Morena ha perfeccionado una estrategia que consiste en sustituir los hechos por el discurso, ya que cuando aparecen cuestionamientos, investigaciones o señalamientos contra integrantes de su movimiento, la respuesta nunca es aclarar, investigar o rendir cuentas; siempre es victimizarse, hablar de conspiraciones, de intereses extranjeros o de supuestos ataques contra la soberanía nacional.
Lo vimos nuevamente en el discurso de la presidenta: se presentó un país que existe en los mensajes oficiales, en las conferencias y en los eventos multitudinarios, pero que difícilmente coincide con la experiencia cotidiana de millones de ciudadanos, porque mientras desde el templete se habla de transformación, las familias enfrentan una realidad marcada por la inseguridad, la violencia, las extorsiones, las desapariciones y una creciente incertidumbre económica.
Ningún mitin, por grande que sea, puede ocultar esa realidad; ninguna plaza llena puede borrar el miedo con el que viven miles de mexicanos en regiones controladas por el crimen organizado, y ningún discurso puede borrar el dolor de las familias que buscan a sus desaparecidos o de los pequeños empresarios que tienen que pagar extorsiones para poder trabajar.
El problema es que Morena pretende convertir cualquier crítica o investigación internacional en un ataque contra México, pero hay que decirlo con toda claridad: los señalamientos no son contra nuestro país. Los señalamientos recaen sobre personajes específicos, sobre gobiernos específicos y sobre dirigentes específicos de Morena.
Confundir deliberadamente a Morena con México es una estrategia política peligrosa, porque una cosa es defender la soberanía nacional y otra muy distinta utilizarla como escudo para evitar responder preguntas incómodas.
Desde Acción Nacional rechazamos categóricamente la utilización de recursos públicos, plataformas gubernamentales y estructuras políticas para mantener campañas permanentes desde el poder. La función de un gobierno es gobernar, resolver problemas y rendir cuentas, no organizar actos políticos para fortalecer una narrativa mientras los problemas siguen creciendo.

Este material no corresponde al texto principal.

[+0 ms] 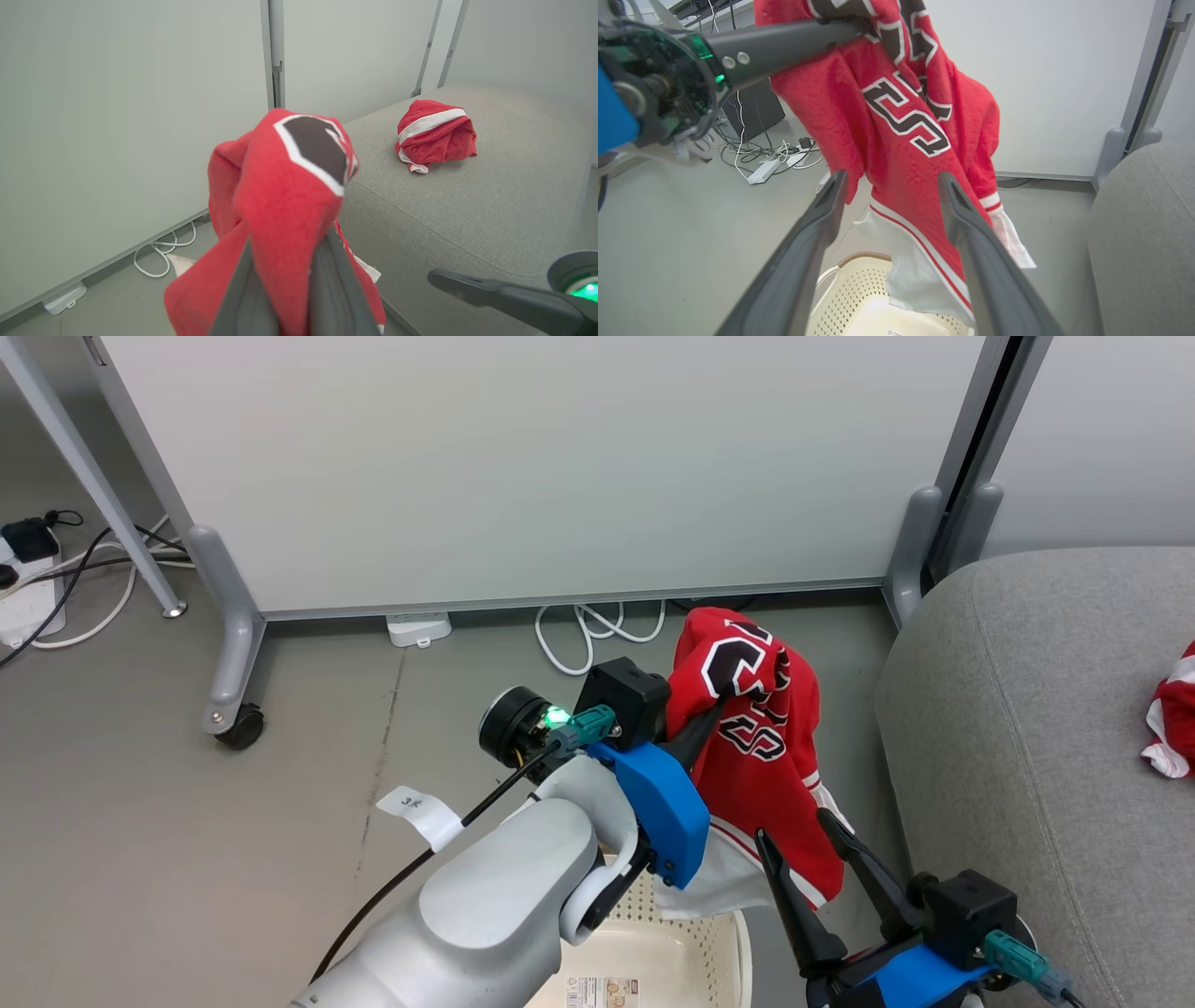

Por eso seguiremos señalando cualquier intento de utilizar el nacionalismo como cortina de humo para evitar responder a los señalamientos que pesan sobre dirigentes y gobiernos de Morena. La discusión pública no debe centrarse en quién denuncia, ni en el país de origen de una investigación, ni en la narrativa de la persecución; la discusión debe centrarse en algo mucho más simple: ¿son ciertos o no los hechos denunciados?
México necesita respuestas, instituciones fuertes, un gobierno que enfrente a la delincuencia, que garantice libertades, que fortalezca el Estado de Derecho y que asuma responsabilidades cuando las cosas salen mal y no necesita discursos ni propaganda.
Claudia Sheinbaum puede llenar plazas, transmitir mensajes en todo el país y repetir una y otra vez que México vive su mejor momento; lo que no puede hacer es borrar la realidad que enfrentan millones de ciudadanos todos los días, porque el problema de Morena no son las críticas, son los hechos.
Y mientras sigan apareciendo acusaciones, investigaciones y señalamientos contra personajes de su movimiento, la pregunta seguirá siendo la misma: ¿van a investigar y sancionar a los responsables o van a seguir utilizando la soberanía nacional para protegerlos?